TO DO: Pictures stay out of the output. Return exactly the lines below from the one with "Kindly outline the american" down to the one with "Kindly outline the light", both included, and nothing more.

[Dataset entries]
*** Begin section ***
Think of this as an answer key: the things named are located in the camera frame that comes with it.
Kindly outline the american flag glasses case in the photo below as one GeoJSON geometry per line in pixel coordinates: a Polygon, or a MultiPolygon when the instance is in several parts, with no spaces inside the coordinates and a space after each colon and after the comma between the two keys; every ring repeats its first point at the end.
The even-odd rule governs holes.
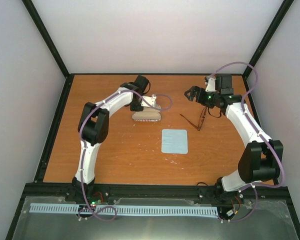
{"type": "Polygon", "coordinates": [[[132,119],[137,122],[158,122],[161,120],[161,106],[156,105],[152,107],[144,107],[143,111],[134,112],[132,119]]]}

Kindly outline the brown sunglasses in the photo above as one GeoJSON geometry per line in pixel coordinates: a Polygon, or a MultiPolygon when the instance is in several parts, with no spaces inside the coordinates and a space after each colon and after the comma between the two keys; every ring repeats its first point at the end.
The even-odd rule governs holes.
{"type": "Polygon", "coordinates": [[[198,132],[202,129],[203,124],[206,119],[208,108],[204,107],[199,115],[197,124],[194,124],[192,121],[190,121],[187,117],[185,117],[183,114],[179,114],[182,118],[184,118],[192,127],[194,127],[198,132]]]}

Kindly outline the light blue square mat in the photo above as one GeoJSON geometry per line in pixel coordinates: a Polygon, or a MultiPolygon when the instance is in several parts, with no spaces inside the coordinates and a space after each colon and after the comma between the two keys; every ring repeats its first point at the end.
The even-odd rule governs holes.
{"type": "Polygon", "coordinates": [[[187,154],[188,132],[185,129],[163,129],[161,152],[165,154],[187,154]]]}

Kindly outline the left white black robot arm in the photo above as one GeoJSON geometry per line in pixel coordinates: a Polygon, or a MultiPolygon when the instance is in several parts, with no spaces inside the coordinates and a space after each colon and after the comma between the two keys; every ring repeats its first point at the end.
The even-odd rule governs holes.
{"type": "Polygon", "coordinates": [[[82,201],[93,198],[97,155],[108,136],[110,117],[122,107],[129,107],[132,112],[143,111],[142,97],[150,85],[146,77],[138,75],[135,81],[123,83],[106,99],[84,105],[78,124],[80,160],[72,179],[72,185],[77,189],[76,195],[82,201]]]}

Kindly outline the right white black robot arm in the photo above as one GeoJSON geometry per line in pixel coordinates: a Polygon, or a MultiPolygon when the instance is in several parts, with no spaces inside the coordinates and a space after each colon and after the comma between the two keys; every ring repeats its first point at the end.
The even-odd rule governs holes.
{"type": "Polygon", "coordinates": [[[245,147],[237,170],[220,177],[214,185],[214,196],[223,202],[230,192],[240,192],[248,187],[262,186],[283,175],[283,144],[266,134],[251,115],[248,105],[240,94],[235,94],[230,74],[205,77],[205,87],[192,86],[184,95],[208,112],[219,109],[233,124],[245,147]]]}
*** End section ***
RESPONSE TO THIS TASK:
Kindly outline the american flag glasses case in the photo below as one GeoJSON geometry per line in pixel coordinates: a Polygon, or a MultiPolygon when the instance is in several parts, with no spaces inside the coordinates and a space after each colon and after the comma between the two keys; every ring repeats its first point at the end.
The even-odd rule governs holes.
{"type": "Polygon", "coordinates": [[[132,119],[137,122],[158,122],[161,120],[161,106],[156,105],[152,107],[144,107],[143,111],[134,112],[132,119]]]}

Kindly outline the brown sunglasses in the photo above as one GeoJSON geometry per line in pixel coordinates: a Polygon, or a MultiPolygon when the instance is in several parts, with no spaces inside the coordinates and a space after each colon and after the comma between the two keys; every ring repeats its first point at the end.
The even-odd rule governs holes.
{"type": "Polygon", "coordinates": [[[198,132],[202,129],[203,124],[206,119],[208,108],[204,107],[199,115],[197,124],[194,124],[192,121],[190,121],[187,117],[185,117],[183,114],[179,114],[182,118],[184,118],[192,127],[194,127],[198,132]]]}

Kindly outline the light blue square mat in the photo above as one GeoJSON geometry per line in pixel coordinates: a Polygon, or a MultiPolygon when the instance is in several parts, with no spaces inside the coordinates and a space after each colon and after the comma between the two keys; every ring repeats its first point at the end.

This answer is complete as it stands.